Isn't this of the form p implies q implies r, and the definition of injective is not of that form?

 

[fresh_42]

Homework Statement

suppose I have a function defined as:

G: ℚ--->ℚ
f(x)= { 2/ 3x if x does not equal to 0, 0 if x=0}

Homework Equations

Injective:if for all x,y in ℚ, f(x)=f(y) then x=y.
or if x does not equal to y then f(x) does not equal to f(y)

The Attempt at a Solution

I am confused as to the logic whilst proving that the above function is injective.

I understand that the contrapositive of the definition of injective can be used in the following case:

if x does not equal to 0 and y=0 then 2/ 3x =0 so f(x) does not equal to f(y).

However, why does this work for the following case:

if x does not equal to 0 and y does not equal to 0 then 2/ 3x = 2/ 3y so x=y.

Isn't this of the form p implies q implies r, and the definition of injective is not of that form?

As you said, $x \longmapsto f(x)$ being injective means $f(x)=f(y) \Longrightarrow x=y$. This is equivalent to $x \neq y \Longrightarrow f(x)\neq f(y)$ with which we work here. So let us assume once and for all, that $x\neq y$. This is our premise, it is a given fact.

Now we have three cases to consider (the case $x=y$ being ruled out):

1. $x \neq 0 \, , \, y \neq 0$
2. $x \neq 0 \, , \, y = 0$
3. $x=0 \, , \, y\neq 0$

For symmetry reasons, the cases (2) and (3) are the same, just switch the roles of $x$ and $y$. Now what you wrote are the arguments in these two cases. Remember, $x\neq y$ being given.

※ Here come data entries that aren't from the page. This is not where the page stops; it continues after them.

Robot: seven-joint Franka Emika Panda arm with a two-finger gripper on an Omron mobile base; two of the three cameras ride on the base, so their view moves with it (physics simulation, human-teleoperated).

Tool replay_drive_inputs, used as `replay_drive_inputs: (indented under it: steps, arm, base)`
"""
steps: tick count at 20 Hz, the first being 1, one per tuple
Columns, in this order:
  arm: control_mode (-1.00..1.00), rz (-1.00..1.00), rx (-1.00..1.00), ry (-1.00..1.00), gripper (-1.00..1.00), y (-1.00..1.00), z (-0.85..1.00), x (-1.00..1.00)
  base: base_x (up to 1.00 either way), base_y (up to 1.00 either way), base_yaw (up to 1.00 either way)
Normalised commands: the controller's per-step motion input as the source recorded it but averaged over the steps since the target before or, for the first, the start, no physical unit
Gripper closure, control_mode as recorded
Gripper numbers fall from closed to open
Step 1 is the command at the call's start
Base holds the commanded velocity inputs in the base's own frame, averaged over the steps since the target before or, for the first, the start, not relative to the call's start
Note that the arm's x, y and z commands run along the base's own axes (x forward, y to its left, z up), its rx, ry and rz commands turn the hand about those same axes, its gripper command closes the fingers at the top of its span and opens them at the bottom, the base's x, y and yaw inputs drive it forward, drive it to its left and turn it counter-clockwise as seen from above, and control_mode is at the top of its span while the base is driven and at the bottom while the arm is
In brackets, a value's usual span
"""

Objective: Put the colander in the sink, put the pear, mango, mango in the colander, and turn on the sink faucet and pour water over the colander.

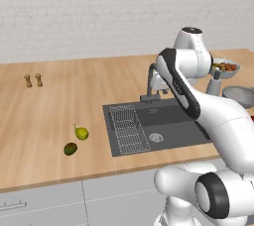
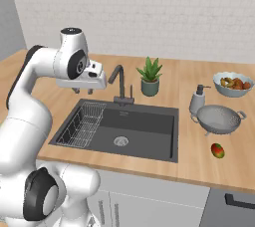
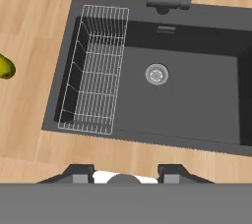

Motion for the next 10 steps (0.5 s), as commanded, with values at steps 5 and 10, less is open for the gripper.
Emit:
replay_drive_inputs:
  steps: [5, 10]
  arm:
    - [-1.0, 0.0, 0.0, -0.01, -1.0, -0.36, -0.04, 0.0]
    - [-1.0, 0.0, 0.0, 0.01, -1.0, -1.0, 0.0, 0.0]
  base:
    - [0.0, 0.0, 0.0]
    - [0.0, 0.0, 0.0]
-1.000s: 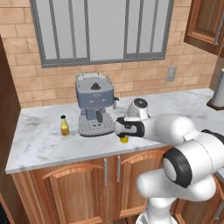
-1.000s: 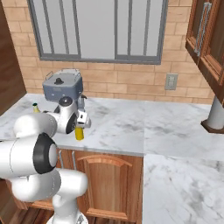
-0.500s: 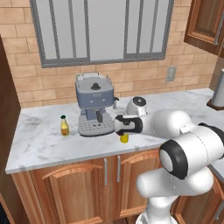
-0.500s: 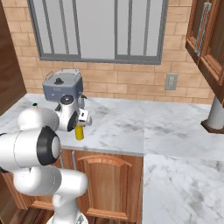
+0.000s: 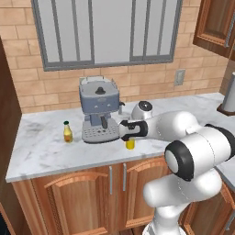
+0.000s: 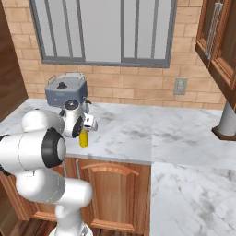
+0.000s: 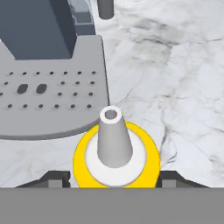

Case (2) is what you said you understood: $0 \neq f(x) \neq f(y) = f(0) = 0$, which has to be shown.
Case (1) is then a contradiction: Assume $f(x) = f(y)$ for our $x \neq y$. Then we get from $\frac{2}{3x}=\frac{2}{3y}$ that $x=y$ which is a contradiction to our first assumption and so, $f(x) \neq f(y)$.

Each case is dealt with properly and all cases together give all possible constellations.

We can try and express case (1) without contradiction. Then we still have $x\neq y$ as our first requirement. Case (1) also means $x\cdot y \neq 0$.

Can you sow without indirect proof or contradiction, that $f(x) \neq f(y)$ in this case?
(Hint: Calculate $f(y) -f(x)$.)